What the exercise asks> Copy each line of the data below in which the word "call" can be found.

Given data>
-=-=-=-=-

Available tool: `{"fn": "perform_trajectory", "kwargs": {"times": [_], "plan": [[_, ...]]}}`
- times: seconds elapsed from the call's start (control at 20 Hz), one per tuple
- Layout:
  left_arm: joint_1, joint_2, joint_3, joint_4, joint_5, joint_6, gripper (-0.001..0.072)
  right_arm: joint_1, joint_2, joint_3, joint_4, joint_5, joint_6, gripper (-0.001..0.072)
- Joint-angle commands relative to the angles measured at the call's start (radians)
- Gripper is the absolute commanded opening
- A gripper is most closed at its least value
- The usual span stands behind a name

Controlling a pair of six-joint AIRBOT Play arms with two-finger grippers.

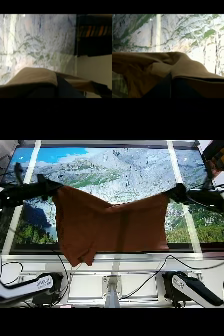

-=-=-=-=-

Reply>
- times: seconds elapsed from the call's start (control at 20 Hz), one per tuple
- Joint-angle commands relative to the angles measured at the call's start (radians)

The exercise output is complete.